What you need to do:
Using the material that follows, work out how many lines include the word "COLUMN". Your answer should be that number only.

Raw data:

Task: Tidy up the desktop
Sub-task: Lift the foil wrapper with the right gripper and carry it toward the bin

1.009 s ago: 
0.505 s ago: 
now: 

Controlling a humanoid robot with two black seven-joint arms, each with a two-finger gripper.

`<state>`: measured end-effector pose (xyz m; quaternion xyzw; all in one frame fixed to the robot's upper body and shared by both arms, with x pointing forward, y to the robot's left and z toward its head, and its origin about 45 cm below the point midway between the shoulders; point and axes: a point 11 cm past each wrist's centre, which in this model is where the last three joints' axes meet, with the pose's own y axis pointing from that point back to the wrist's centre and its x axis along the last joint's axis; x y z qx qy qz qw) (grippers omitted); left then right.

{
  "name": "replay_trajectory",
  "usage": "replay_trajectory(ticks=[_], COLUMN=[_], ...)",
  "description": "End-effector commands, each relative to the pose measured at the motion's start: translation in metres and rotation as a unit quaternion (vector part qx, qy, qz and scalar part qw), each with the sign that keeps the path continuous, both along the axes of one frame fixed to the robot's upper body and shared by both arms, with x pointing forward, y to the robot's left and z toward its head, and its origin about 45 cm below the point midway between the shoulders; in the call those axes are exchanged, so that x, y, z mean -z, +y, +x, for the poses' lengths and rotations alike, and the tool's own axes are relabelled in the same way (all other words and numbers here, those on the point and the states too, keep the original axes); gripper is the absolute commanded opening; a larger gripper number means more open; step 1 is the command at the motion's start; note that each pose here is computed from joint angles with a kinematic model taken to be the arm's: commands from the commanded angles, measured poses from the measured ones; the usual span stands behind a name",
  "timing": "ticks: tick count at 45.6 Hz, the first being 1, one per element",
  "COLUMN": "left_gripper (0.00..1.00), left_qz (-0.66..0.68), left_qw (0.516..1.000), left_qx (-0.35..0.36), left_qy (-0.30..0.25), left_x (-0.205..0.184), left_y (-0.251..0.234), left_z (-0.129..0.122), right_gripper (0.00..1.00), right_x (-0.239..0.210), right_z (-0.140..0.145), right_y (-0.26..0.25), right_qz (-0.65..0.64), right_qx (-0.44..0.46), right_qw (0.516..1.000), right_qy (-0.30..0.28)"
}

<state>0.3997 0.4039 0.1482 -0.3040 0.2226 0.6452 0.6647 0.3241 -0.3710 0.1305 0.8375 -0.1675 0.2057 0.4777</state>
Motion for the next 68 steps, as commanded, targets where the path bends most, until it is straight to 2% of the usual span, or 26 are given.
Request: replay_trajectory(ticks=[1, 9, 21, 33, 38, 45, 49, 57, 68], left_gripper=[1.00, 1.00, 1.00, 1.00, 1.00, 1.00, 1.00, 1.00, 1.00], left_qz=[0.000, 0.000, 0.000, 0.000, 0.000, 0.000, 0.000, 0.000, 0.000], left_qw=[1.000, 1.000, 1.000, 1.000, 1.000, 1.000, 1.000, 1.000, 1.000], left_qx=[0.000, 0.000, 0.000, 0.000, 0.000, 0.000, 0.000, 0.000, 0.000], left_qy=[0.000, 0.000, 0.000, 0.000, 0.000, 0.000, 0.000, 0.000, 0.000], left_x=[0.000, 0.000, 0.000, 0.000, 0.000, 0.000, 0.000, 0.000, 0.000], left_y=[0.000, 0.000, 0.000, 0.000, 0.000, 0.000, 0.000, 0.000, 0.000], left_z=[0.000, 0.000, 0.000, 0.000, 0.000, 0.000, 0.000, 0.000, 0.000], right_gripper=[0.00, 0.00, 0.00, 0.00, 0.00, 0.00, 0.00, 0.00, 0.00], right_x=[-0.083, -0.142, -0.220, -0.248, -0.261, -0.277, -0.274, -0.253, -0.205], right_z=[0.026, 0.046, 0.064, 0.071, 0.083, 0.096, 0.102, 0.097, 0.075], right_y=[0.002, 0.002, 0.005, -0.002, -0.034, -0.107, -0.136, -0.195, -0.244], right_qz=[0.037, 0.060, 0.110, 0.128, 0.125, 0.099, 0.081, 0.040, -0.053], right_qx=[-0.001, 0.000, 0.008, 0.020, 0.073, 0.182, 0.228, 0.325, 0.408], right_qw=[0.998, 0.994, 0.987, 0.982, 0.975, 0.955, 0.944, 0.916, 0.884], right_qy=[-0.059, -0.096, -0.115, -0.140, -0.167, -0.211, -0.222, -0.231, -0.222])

Exercise response:
2